-- WHAT IS EXPECTED --
One figure is the expected answer: how many lines in the listing contain "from".

----

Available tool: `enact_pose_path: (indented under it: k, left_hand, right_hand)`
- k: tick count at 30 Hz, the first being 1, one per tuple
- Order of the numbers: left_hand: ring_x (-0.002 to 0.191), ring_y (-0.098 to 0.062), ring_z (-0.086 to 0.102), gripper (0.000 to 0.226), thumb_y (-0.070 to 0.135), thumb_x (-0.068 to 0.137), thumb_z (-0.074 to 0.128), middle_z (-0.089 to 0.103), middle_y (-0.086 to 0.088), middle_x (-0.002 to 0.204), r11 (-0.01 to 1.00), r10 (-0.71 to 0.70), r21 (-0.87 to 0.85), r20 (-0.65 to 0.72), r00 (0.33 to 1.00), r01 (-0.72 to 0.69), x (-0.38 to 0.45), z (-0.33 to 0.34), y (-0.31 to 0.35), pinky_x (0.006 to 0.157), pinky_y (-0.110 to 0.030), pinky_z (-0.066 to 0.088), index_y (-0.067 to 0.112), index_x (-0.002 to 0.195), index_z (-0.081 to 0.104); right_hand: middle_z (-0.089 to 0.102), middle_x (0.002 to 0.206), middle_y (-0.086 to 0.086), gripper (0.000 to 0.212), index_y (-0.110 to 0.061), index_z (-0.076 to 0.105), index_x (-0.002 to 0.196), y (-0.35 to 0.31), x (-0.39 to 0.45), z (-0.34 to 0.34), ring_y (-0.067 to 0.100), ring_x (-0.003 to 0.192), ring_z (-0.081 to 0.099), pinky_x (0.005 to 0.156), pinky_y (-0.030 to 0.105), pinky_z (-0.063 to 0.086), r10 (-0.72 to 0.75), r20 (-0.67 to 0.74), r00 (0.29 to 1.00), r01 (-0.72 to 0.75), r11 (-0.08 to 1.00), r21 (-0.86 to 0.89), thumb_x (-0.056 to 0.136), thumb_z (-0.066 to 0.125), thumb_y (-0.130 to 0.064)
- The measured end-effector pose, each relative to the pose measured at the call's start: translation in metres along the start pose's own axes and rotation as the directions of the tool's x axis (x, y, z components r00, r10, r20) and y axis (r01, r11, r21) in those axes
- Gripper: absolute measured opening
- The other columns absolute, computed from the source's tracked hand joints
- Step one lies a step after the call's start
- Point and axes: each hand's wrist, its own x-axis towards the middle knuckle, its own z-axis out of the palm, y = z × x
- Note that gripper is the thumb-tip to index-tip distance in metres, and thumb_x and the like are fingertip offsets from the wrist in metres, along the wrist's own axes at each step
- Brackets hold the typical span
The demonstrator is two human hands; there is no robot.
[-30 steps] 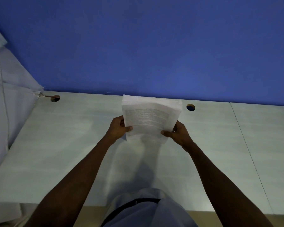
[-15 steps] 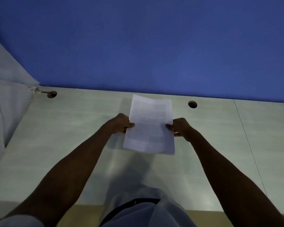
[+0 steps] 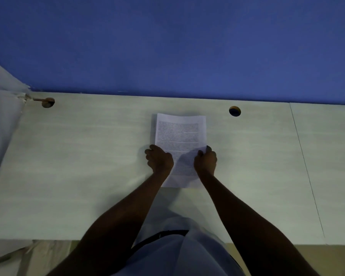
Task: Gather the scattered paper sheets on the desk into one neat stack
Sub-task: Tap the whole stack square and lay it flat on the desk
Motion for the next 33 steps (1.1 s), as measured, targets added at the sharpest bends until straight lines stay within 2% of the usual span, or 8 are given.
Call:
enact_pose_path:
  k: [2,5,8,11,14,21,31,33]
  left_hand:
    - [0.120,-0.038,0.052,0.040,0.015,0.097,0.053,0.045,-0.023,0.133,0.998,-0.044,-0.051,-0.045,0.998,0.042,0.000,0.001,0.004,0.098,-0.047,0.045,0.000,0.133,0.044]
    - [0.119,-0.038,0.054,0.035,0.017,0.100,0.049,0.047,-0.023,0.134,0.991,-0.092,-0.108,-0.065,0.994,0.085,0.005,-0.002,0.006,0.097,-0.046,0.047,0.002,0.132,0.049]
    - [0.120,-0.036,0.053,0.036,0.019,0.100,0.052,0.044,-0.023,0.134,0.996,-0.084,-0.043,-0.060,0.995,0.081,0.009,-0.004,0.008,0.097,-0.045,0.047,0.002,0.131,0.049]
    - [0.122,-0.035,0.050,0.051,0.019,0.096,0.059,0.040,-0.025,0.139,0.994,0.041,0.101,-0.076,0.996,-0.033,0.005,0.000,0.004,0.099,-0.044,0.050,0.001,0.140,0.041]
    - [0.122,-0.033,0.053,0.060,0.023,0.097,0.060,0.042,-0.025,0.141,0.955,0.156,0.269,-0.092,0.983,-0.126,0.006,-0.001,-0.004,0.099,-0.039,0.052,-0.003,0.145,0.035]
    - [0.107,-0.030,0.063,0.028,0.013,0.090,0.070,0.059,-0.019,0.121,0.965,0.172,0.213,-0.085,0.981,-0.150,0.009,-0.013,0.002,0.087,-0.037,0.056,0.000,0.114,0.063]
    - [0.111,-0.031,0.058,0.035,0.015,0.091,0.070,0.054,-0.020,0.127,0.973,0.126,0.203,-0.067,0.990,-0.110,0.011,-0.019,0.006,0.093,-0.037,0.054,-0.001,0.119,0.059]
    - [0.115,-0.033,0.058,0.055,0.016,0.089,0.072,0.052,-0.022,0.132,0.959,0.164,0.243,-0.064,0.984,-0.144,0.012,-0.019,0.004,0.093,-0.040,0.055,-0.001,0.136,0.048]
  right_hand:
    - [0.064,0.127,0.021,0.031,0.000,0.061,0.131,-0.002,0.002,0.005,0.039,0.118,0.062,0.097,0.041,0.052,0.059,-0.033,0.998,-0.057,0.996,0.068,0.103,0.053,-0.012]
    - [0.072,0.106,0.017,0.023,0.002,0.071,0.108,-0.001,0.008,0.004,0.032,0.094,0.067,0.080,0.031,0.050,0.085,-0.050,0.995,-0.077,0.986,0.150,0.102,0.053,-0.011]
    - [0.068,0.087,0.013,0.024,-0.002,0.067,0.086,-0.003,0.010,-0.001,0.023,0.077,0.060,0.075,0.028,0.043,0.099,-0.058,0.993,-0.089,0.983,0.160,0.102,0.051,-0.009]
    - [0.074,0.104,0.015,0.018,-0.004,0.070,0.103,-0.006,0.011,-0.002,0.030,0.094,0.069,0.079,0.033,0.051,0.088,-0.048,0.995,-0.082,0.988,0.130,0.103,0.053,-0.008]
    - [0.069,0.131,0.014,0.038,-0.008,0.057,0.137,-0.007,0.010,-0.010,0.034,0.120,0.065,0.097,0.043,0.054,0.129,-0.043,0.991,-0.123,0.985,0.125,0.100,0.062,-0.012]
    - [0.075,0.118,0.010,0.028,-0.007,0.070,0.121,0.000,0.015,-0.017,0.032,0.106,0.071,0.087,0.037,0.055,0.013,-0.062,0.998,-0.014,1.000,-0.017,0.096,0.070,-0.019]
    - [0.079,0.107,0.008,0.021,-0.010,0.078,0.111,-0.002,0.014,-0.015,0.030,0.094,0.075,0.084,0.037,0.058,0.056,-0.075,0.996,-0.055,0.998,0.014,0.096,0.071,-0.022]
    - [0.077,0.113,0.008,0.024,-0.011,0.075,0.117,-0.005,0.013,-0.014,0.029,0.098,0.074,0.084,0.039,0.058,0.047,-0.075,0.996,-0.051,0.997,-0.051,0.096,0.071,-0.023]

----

-- YOUR RESPONSE --
2